The Introduction to Article III of the Employer Benefit Plan states that covered services are limited to those services which are reasonable and necessary for the diagnosis or treatment of an illness or injury.
In this case, the patient received chelation treatments from May 10, 2004, through October 5, 2004. The Funds’ Medical Director reviewed the information submitted in this file including the laboratory results of the hair and urine samples. According to the Medical Director, neither the hair analysis nor the urine clearance tests are considered by the medical community to be the standard of practice in diagnosing metal toxicity and are generally considered to be non-covered laboratory tests. Standard medical practice is to confirm the diagnosis of patients exhibiting the symptoms of metal toxicity with serum blood tests that show the specific blood levels of the various metals of concern. There is no evidence in this case that these blood tests were done prior to administering the chelation treatments. In addition, chelation therapy using EDTA in patients diagnosed with elevated serum levels is done over a short period of time of five to seven days and is indicated primarily only for acute lead intoxication. It is not effective in reducing copper or mercury, two of the several elevated metals that the Complainant’s physician claimed to be treating in this case.

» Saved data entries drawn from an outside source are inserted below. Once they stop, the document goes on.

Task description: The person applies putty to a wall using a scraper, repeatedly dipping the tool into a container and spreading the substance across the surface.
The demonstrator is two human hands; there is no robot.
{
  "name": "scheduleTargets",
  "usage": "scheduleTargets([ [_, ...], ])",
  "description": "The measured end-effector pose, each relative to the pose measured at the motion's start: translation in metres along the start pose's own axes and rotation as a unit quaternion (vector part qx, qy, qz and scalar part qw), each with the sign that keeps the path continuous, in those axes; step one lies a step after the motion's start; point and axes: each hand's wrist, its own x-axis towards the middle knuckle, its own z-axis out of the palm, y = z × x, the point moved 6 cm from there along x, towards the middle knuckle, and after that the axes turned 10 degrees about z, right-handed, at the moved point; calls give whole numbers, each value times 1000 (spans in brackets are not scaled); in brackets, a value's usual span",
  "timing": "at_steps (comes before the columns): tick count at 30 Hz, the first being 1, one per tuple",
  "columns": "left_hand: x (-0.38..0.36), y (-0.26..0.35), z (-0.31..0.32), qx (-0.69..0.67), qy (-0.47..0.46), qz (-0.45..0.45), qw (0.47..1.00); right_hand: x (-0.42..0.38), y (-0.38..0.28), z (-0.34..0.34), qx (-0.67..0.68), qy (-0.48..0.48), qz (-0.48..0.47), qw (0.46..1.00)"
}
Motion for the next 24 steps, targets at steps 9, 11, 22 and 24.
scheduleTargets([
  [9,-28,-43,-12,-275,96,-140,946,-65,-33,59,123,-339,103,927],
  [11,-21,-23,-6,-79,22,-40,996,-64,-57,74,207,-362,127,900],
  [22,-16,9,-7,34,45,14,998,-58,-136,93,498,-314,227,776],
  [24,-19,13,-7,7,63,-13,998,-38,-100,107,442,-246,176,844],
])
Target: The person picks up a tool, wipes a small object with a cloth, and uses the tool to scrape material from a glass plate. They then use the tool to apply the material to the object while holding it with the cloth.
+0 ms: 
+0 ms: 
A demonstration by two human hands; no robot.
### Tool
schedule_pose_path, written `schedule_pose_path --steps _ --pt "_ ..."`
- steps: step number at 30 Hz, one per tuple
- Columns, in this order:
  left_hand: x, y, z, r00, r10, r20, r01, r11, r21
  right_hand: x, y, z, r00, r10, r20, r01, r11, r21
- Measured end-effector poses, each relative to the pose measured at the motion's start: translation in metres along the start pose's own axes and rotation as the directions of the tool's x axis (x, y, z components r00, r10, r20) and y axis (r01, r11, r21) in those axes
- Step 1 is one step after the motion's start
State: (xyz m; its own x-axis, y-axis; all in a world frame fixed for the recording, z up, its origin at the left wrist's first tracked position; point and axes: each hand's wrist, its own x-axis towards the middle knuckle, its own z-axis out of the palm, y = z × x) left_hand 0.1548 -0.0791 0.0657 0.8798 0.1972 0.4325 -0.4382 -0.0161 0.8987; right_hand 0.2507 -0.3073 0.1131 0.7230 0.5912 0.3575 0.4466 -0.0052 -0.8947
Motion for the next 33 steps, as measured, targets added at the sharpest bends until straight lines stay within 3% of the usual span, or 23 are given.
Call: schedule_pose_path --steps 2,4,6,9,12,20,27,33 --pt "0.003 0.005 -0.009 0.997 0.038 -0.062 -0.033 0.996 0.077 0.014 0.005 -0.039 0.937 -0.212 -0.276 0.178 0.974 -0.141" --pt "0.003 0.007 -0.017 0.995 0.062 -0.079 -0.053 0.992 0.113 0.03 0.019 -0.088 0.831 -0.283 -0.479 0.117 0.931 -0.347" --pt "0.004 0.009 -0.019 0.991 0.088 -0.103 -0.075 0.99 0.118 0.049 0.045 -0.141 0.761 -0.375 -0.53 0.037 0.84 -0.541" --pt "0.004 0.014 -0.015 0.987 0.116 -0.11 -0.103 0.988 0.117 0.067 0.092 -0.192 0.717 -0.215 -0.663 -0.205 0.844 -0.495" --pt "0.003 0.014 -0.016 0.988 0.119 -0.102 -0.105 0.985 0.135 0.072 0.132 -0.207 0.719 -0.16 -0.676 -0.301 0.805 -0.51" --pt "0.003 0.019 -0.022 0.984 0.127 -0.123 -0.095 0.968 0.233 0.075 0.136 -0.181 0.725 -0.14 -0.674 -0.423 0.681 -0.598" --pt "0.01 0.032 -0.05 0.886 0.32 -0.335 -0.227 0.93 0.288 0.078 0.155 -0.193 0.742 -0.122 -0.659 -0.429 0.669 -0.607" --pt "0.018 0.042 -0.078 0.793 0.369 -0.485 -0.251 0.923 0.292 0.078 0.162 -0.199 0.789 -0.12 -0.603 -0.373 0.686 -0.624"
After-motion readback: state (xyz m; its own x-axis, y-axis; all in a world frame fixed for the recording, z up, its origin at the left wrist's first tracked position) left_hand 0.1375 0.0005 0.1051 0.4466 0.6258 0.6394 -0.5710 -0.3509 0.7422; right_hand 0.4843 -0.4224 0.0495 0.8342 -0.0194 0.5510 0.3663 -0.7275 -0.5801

According to the American Heart Association, kidney failure, bone marrow depression, and low blood pressure are some of the medical concerns associated with chelation therapy.
The Medical Director is of the opinion that the treatment in this case was not a reasonable and necessary medical treatment of an illness or injury and would not be covered under Article III of the Employer Benefit Plan.
Coverage for chelation therapy has previously been addressed by the Trustees in RODs 88-128, 84-712 and 88-729. In RODs 84-712 and 88-128, the Trustees determined that there was no evidence of a medical condition that required chelation therapy. More analogous to the present case, the pensioner in ROD 88-729 received chelation therapy based on laboratory results of hair and urine samples that indicated extremely high levels of lead and iron. The Trustees concluded that the use of chelation therapy was not medically necessary and the Employer was not required to provide coverage.
Opinion of the Trustees
The Respondent is not required to reimburse the Complainant for the chelation therapy that the Complainant received from May 10, 2004, through October 5, 2004.